= The problem =
Write out every line below that contains "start".
○ ○ ○ ○
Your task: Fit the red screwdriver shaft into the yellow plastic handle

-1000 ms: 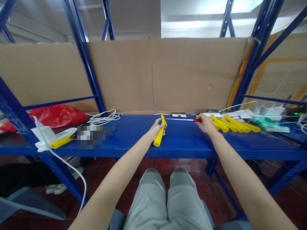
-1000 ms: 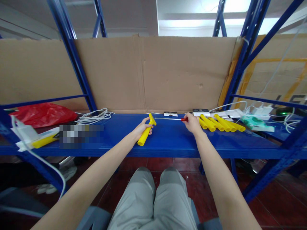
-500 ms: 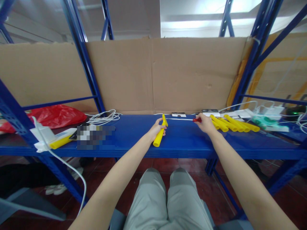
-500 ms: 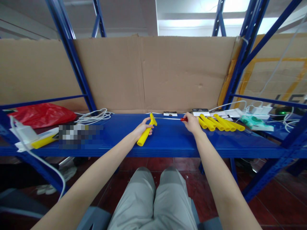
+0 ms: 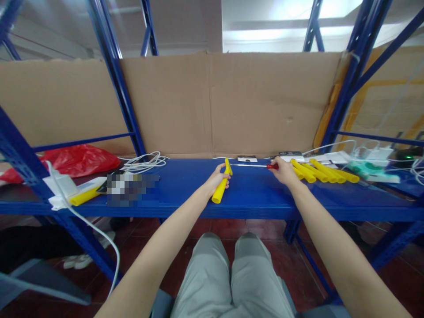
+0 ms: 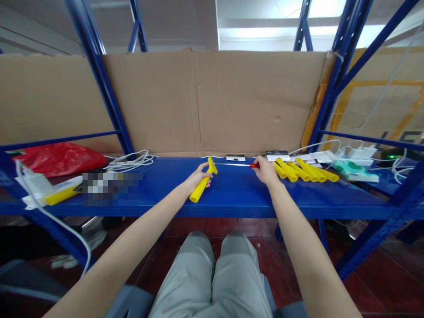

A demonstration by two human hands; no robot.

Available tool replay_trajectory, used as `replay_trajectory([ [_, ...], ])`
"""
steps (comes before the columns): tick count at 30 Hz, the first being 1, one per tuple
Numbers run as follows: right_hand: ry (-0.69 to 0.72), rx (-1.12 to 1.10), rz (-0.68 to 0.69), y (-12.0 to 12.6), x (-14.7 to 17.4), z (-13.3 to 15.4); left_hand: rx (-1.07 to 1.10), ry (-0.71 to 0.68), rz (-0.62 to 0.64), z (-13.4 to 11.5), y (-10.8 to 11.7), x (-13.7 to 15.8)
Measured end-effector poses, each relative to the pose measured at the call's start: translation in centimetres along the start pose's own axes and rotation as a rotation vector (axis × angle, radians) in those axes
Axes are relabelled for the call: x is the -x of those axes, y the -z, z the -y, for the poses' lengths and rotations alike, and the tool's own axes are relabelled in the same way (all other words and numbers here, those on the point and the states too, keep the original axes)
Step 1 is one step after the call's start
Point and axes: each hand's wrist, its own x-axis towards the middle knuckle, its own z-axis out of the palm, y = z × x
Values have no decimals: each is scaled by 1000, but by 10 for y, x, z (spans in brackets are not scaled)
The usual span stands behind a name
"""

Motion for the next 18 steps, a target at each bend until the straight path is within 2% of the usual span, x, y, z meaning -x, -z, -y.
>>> replay_trajectory([
  [9, 17, -1, 4, 3, 1, 2, -120, -51, -39, -1, -2, 4],
  [18, 23, -41, 126, 4, 2, 7, -179, -69, -102, -1, 2, 0],
])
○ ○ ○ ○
= Problem solution =
Measured end-effector poses, each relative to the pose measured at the call's start: translation in centimetres along the start pose's own axes and rotation as a rotation vector (axis × angle, radians) in those axes
Step 1 is one step after the call's start

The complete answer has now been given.